» **What needs to be done**
Repeat the listing below exactly.
※
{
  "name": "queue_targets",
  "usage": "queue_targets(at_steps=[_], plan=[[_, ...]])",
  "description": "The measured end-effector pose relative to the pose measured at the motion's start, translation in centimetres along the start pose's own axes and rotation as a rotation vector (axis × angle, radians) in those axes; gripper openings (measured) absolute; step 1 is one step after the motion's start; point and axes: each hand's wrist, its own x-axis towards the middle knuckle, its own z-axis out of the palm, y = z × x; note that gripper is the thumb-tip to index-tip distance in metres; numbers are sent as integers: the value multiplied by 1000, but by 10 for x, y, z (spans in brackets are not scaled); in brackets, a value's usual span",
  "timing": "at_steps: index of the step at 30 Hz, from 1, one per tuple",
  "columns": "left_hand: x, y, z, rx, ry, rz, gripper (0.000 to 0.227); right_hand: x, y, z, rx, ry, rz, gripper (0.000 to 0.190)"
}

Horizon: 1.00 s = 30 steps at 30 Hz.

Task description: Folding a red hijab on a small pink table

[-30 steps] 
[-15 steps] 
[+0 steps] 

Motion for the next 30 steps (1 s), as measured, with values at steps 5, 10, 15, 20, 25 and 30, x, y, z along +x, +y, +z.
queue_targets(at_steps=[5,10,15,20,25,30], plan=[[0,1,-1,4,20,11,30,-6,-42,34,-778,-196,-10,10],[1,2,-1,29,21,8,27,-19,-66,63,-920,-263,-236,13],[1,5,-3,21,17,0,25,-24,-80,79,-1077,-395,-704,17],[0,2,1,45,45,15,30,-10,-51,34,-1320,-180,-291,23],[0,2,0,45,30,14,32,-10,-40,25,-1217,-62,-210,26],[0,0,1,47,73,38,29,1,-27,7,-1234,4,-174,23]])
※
» **Answer for this exercise**
{
  "name": "queue_targets",
  "usage": "queue_targets(at_steps=[_], plan=[[_, ...]])",
  "description": "The measured end-effector pose relative to the pose measured at the motion's start, translation in centimetres along the start pose's own axes and rotation as a rotation vector (axis × angle, radians) in those axes; gripper openings (measured) absolute; step 1 is one step after the motion's start; point and axes: each hand's wrist, its own x-axis towards the middle knuckle, its own z-axis out of the palm, y = z × x; note that gripper is the thumb-tip to index-tip distance in metres; numbers are sent as integers: the value multiplied by 1000, but by 10 for x, y, z (spans in brackets are not scaled); in brackets, a value's usual span",
  "timing": "at_steps: index of the step at 30 Hz, from 1, one per tuple",
  "columns": "left_hand: x, y, z, rx, ry, rz, gripper (0.000 to 0.227); right_hand: x, y, z, rx, ry, rz, gripper (0.000 to 0.190)"
}

Horizon: 1.00 s = 30 steps at 30 Hz.

Task description: Folding a red hijab on a small pink table

[-30 steps] 
[-15 steps] 
[+0 steps] 

Motion for the next 30 steps (1 s), as measured, with values at steps 5, 10, 15, 20, 25 and 30, x, y, z along +x, +y, +z.
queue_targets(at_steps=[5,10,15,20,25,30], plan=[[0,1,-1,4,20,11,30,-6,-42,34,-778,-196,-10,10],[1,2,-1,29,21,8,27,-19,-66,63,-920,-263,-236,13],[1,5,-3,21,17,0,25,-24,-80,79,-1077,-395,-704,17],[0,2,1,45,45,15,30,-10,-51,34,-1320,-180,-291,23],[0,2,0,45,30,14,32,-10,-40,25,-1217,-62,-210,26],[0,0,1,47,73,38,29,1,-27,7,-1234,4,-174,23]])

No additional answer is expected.